I ran across a post that really had me meditating over the past year or so as I entered the “adult” world.  This particular post stated:

“relax you will become an adult. you will figure out your career. you will find someone who loves you. you have a whole lifetime; time takes time. The only way to fail at life is to abstain” – Johanna de Silentio

adulthood and adult are just words.  Words that we place meaning to… I had the hardest time with them once I graduated from UVA last May. People were like “well…you are an adult now…” “you are just like us..” “on to the next step…marriage…career”

man. I hated it when I first graduated because I was like “WHY ARE WE PLACING OUR LIVES IN THESE COMPARTMENTS?!” Is this all that there is too life ? Expecting hardship?….hating bills?….hating life?….embracing the mundane?

I freaked. I freaked when I started my new job. I freaked when I didn’t have a prospect for a relationship. I cried because I didn’t have the connections that I had in Cville. I missed my friends.  I flipped when I moved to a new area.  I was super stressed because I didn’t have everything figured out at once. Things didn’t come in levels or were so predictable when I was in college. I thought because it was done a certain way the past four years – that the formula could be used to tackle my new life. Buuuuuut. That didn’t exactly help at all. 

Adult is just a word. don’t put pressure on yourself to fulfill each aspect all at once. I’m no expert but I realized my life is about being patient with myself, my relationships, and allowing God to lead me on the right path.

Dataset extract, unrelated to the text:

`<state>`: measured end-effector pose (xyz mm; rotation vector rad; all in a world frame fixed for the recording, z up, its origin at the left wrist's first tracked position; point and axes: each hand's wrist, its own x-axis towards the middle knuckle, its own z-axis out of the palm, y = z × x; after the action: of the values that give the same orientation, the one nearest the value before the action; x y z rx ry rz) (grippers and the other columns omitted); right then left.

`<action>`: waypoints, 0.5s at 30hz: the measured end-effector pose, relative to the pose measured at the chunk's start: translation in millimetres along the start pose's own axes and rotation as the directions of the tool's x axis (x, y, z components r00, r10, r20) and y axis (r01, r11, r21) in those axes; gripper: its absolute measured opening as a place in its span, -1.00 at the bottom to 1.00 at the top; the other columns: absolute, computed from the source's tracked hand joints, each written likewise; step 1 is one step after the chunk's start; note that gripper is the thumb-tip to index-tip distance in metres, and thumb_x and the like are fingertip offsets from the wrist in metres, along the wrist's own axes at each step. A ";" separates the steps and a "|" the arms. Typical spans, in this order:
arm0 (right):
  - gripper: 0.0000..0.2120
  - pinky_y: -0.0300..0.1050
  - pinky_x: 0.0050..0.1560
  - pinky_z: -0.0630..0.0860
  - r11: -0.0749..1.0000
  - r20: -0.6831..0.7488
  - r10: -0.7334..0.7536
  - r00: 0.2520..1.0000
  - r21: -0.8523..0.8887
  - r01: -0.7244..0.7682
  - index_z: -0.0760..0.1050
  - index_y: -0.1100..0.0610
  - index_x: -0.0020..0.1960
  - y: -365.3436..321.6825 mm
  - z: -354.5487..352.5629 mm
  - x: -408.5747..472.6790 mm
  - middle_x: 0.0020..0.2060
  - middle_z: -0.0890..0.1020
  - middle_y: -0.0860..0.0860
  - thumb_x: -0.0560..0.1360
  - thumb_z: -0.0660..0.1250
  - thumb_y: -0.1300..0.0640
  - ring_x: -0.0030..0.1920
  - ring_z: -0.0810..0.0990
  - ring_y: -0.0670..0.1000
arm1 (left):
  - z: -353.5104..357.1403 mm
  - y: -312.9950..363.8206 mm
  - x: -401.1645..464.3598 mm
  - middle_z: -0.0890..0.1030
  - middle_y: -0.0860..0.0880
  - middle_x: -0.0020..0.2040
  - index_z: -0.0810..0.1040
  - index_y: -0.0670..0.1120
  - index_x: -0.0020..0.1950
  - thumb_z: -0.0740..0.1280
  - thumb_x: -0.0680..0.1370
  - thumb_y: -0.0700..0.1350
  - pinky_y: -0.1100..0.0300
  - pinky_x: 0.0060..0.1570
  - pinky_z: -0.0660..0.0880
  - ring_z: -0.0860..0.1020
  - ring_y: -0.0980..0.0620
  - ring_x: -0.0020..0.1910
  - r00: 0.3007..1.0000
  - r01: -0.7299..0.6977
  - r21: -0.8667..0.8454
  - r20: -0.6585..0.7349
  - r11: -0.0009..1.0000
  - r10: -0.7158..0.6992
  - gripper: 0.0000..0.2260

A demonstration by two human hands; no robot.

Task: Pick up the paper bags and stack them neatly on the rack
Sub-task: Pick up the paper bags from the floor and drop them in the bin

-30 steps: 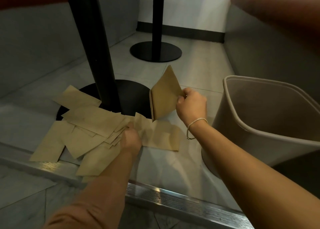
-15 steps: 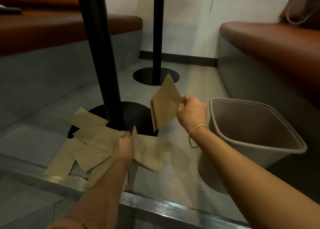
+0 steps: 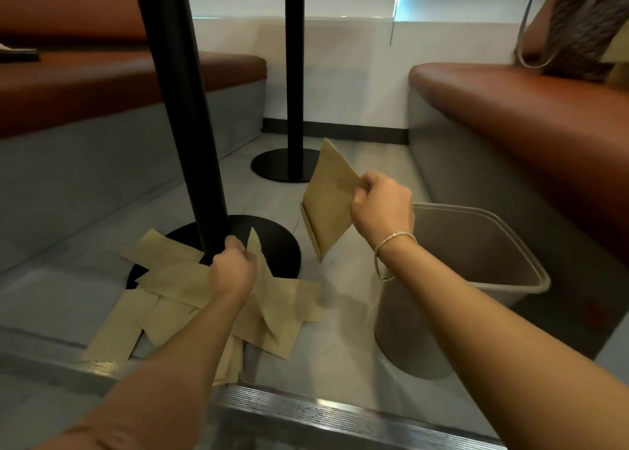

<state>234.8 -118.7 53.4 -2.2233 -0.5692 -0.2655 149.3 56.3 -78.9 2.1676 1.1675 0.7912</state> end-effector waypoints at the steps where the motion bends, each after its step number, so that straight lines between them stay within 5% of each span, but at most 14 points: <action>1: -0.75 -0.14 -0.13 0.40 1.000 -0.019 -0.010 1.000 -0.006 0.010 0.53 0.08 0.14 -2.6 -6.7 1.4 -0.04 0.61 0.07 0.56 0.13 0.16 -0.11 0.50 0.07 | -6.3 13.5 1.2 0.40 -0.03 -0.34 0.34 -0.14 -0.05 0.19 0.59 -0.17 0.15 -0.38 0.38 0.47 -0.05 -0.33 0.999 -0.006 -0.052 -0.047 0.999 0.003 -0.94; 7: -0.70 -0.08 0.01 0.41 0.995 -0.203 -0.060 0.977 -0.095 0.041 0.53 0.05 0.18 -13.9 -64.2 14.7 0.11 0.57 0.10 0.53 0.14 0.20 0.12 0.51 0.18 | -49.8 112.0 3.3 0.40 0.06 -0.30 0.36 -0.09 -0.07 0.21 0.56 -0.21 0.23 -0.34 0.45 0.45 0.06 -0.31 0.981 -0.096 -0.423 -0.191 0.901 0.015 -0.95; 10: -0.68 -0.03 0.04 0.41 0.984 -0.302 -0.092 0.949 -0.176 0.040 0.52 0.08 0.20 -11.9 -94.9 23.5 0.13 0.55 0.12 0.52 0.13 0.24 0.13 0.50 0.21 | -63.9 158.4 -0.9 0.43 0.07 -0.29 0.35 -0.03 -0.16 0.24 0.53 -0.24 -0.03 -0.12 0.59 0.55 -0.04 -0.22 0.977 -0.155 -0.580 -0.208 0.800 0.038 -0.87; 15: -0.68 0.01 0.10 0.42 0.958 -0.302 -0.047 0.952 -0.284 -0.043 0.50 0.09 0.23 -0.7 -129.8 33.8 0.16 0.52 0.16 0.53 0.15 0.27 0.17 0.47 0.24 | -74.2 222.2 -24.6 0.48 0.01 -0.26 0.30 0.03 -0.26 0.23 0.48 -0.24 -0.11 -0.16 0.58 0.61 -0.16 -0.20 0.969 -0.245 -0.694 -0.202 0.677 0.144 -0.78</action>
<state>263.7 -206.1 150.9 -2.3942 -0.3804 -0.7210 205.0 -56.0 120.4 1.5866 0.5176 1.2526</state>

I try not to be hard on myself but I know God has called me to greatness. I want to love hard and fiercely. I want to be vulnerable and show people the real me even when the world doesn’t want me too. I want to trust God even when things don’t appear to fit the “compartments of adulthood”

I’ve learned to respect my journey.

If I could give some advice over the past year it would be these simple statements:

1.) DON’T BE HARD ON YOURSELF…

2.) agaaaain…..Don’t be hard on yourself

3.) Realize that you are growing and becoming more wiser and that you don’t have to fit the standards that people want to place on you. You  are becoming wise. 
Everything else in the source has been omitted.